**Task directions:** Only the lines below from the one that contains "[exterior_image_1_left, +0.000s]" through the one that contains "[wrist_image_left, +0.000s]" should appear in your answer, exact and without pictures.

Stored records

--

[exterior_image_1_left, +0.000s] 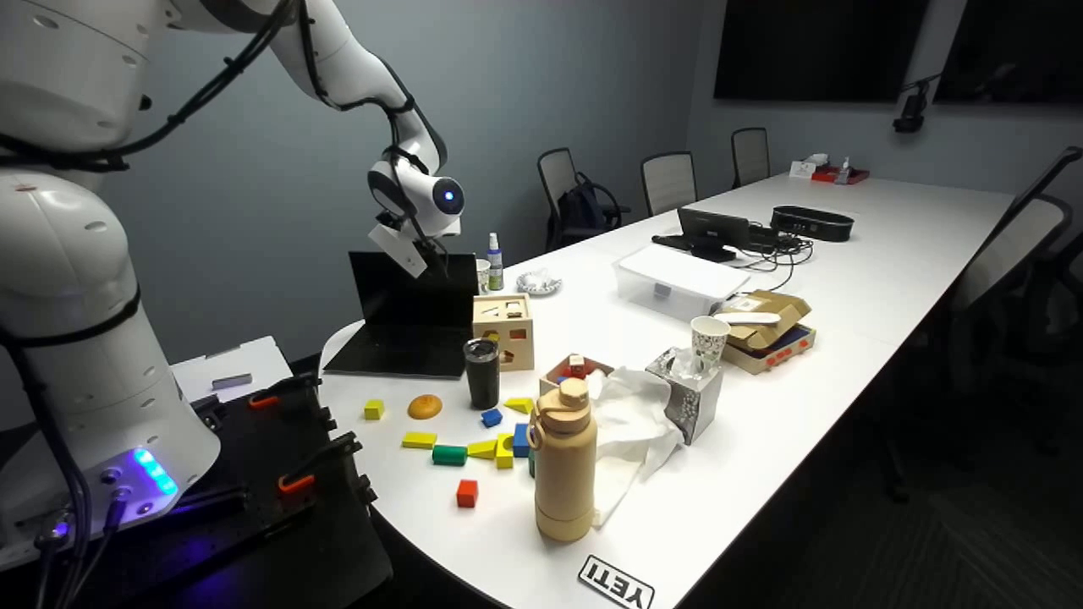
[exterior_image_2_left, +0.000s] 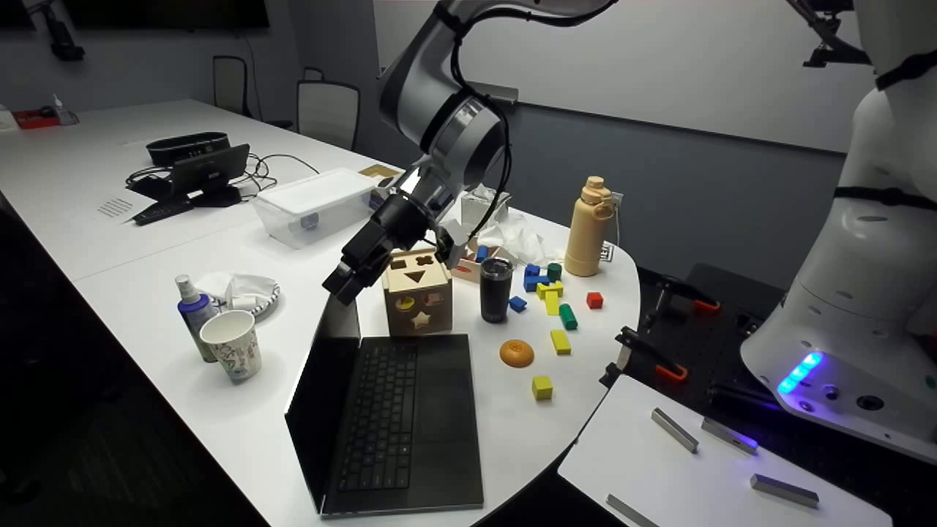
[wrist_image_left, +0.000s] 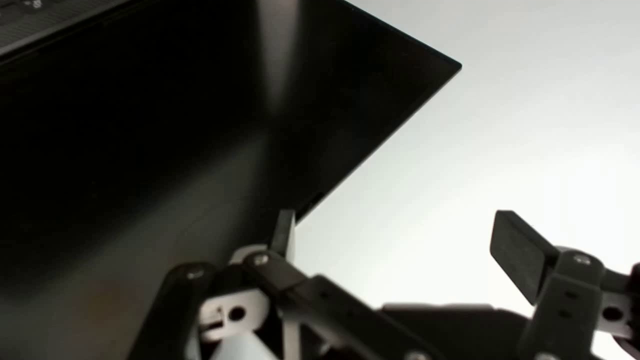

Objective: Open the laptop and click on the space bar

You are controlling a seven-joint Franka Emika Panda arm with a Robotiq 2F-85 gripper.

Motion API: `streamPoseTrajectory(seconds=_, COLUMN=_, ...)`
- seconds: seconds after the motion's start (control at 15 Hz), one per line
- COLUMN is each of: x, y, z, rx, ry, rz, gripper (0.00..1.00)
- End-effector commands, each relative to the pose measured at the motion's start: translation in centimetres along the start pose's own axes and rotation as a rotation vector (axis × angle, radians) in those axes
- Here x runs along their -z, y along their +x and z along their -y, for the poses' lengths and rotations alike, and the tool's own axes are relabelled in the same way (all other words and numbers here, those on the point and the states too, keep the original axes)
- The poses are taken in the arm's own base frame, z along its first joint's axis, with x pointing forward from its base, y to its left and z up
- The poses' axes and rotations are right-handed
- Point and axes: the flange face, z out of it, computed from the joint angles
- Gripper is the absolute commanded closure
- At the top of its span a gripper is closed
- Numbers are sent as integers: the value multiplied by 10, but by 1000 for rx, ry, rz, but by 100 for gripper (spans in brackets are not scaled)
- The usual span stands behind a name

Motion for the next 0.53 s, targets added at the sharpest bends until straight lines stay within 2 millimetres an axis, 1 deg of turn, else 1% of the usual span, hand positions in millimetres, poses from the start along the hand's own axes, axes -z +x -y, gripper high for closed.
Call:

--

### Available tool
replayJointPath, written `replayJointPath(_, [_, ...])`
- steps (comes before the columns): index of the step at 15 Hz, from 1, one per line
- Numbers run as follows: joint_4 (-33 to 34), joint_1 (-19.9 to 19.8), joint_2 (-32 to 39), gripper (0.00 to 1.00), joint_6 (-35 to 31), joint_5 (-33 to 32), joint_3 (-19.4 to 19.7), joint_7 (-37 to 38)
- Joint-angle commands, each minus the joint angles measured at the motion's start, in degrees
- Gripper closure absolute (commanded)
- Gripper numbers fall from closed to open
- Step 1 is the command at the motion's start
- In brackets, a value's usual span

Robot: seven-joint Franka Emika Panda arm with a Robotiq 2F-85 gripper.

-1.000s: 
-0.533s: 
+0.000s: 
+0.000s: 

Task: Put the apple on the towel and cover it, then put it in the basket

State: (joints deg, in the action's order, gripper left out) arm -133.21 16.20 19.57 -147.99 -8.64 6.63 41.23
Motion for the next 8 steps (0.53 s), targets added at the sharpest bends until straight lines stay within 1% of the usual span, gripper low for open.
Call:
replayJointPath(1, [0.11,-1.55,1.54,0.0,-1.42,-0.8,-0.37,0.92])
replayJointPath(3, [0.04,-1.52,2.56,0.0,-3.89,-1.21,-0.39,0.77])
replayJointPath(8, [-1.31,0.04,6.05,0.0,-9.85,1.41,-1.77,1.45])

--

**Exercise result:**
[exterior_image_1_left, +0.000s] 
[exterior_image_2_left, +0.000s] 
[wrist_image_left, +0.000s] 

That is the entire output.